Guideline-based therapy included physical counter-pressure maneuvers, avoidance of known syncope triggers, augmentation of salt and water intake, and drug therapy or pacing were initiated as determined by the treating physician. Patients in the yoga program underwent yoga training at the Center for Integrative Medicine and Research at All India Institute of Medical Services in New Delhi, with eight supervised sessions within 2 weeks and then patients transitioned to home yoga for at least five sessions in a week. Patients attended two supervised follow-up sessions in the second month, followed by one guided session per month until month 6.
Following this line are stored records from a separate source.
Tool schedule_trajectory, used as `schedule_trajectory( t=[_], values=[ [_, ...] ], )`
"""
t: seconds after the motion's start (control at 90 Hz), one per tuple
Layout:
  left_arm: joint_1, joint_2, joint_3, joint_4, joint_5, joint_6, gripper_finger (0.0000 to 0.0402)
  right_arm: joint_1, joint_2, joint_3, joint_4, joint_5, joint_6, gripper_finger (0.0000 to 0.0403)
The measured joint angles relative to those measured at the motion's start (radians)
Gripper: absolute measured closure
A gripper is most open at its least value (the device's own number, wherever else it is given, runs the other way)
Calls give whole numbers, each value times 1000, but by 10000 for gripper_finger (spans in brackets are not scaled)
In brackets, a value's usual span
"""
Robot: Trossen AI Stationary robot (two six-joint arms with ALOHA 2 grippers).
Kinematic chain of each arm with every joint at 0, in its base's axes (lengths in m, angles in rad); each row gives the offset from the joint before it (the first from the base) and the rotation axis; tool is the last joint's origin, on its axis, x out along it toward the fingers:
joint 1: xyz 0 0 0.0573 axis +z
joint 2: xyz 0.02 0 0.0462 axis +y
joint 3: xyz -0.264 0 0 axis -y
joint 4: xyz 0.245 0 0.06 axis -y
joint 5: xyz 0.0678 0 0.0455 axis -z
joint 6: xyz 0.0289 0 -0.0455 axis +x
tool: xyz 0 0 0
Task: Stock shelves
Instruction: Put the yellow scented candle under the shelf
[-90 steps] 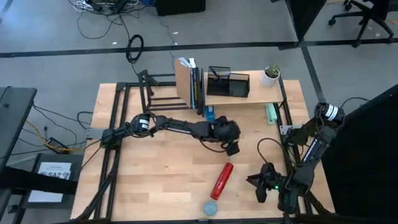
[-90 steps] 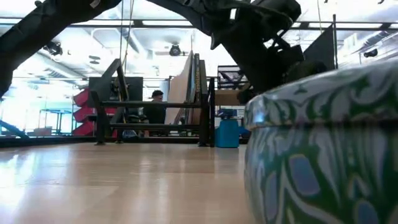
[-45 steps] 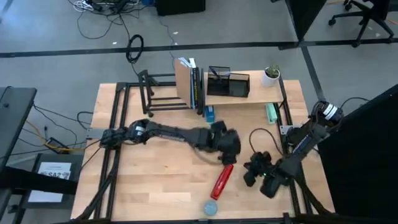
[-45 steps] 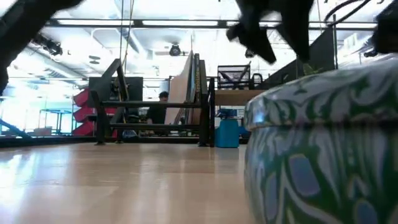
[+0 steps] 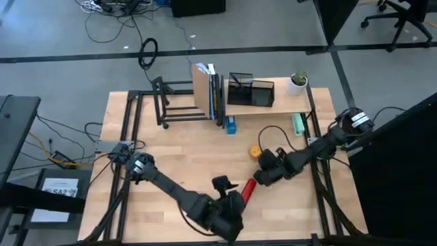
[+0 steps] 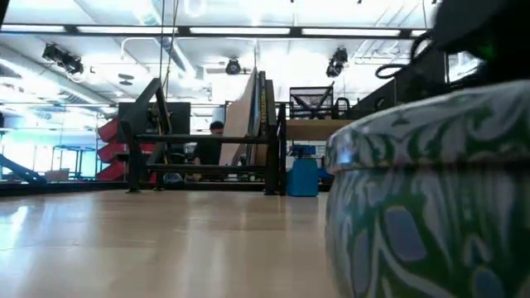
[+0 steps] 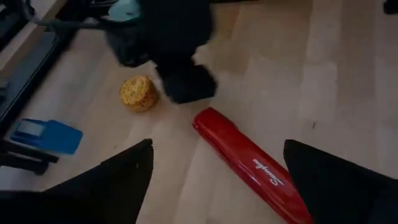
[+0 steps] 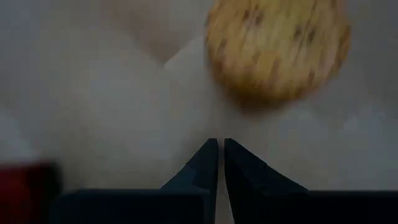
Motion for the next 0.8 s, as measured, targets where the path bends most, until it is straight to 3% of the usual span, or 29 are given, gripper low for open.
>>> schedule_trajectory(
  t=[0.278, 0.456, 0.667, 0.8],
  values=[
    [-8, 1, 0, -3, 3, -26, 67, -240, 0, 0, 85, -10, -183, 403],
    [-8, 1, 0, -3, 3, -26, 67, -339, 0, 0, 114, -11, -206, 403],
    [-21, 2, 0, -11, 14, -12, 67, -282, -4, 0, 125, -133, -197, 403],
    [-42, 2, 0, -107, 72, 3, 67, -240, 0, 0, 199, -201, -244, 403]
  ],
)
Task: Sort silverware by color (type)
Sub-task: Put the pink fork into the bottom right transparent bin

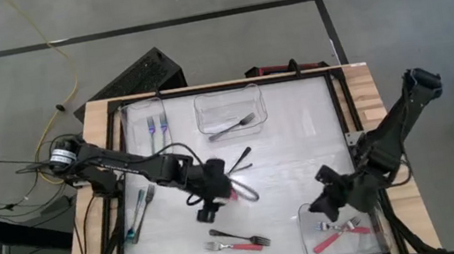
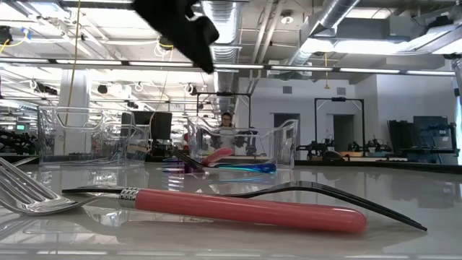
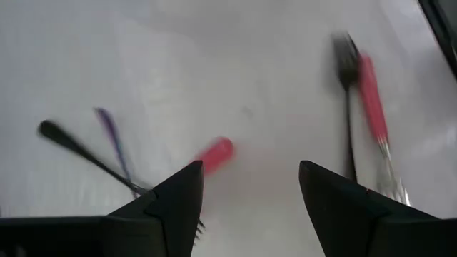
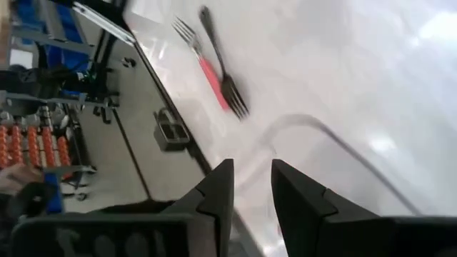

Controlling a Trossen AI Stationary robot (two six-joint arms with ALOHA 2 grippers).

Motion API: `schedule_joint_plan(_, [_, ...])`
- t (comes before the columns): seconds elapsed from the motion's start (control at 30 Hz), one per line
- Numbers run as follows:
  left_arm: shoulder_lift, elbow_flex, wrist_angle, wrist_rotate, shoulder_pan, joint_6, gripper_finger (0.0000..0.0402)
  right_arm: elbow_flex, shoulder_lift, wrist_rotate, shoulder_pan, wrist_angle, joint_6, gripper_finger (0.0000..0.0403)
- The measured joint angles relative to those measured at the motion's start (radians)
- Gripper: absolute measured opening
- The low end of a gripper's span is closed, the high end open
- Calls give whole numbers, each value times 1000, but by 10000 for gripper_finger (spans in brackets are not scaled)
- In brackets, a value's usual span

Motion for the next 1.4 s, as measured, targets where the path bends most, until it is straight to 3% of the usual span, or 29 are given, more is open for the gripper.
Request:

“The specially designed yoga module for this trial included postures, breathing and relaxation techniques that were chosen keeping in view the pathophysiology of vasovagal syncope. ... Patients in both groups were similarly followed-up through regular telephone and video calls. ... Guided practice ensured safety and no adverse events were reported for the duration of the study,” the researchers wrote.
The primary outcome was the number of syncope and presyncope episodes at 12 months. Researchers observed a mean of 0.7 syncopal or presyncope events at 12 months in the yoga training group compared with 2.52 events in the therapy alone group (P < .01).
Thirteen (43.3%) patients in the yoga training group remained free of syncope or presyncope events at 12 months compared with four (16%) patients in the therapy alone group (P = .02).
At 12 months, all Syncope Functional Status Questionnaire scores and two domains of the WHO Quality of Life Brief Field Questionnaire scores were significantly improved (P < .05).
“We postulate that positive effects of yoga in this study could be related to a multidimensional effect of this intervention acting through both central and peripheral mechanisms, including physical, psychological and autonomic pathways,” the researchers wrote.
The researchers noted several limitations of the study, including its open-label design, lack of a sham yoga group and a lower sample size than calculated due to recruiting during the COVID-19 pandemic.
“We believe these findings may make yoga a suitable adjunctive treatment modality for vasovagal syncope,” Sharma and colleagues wrote.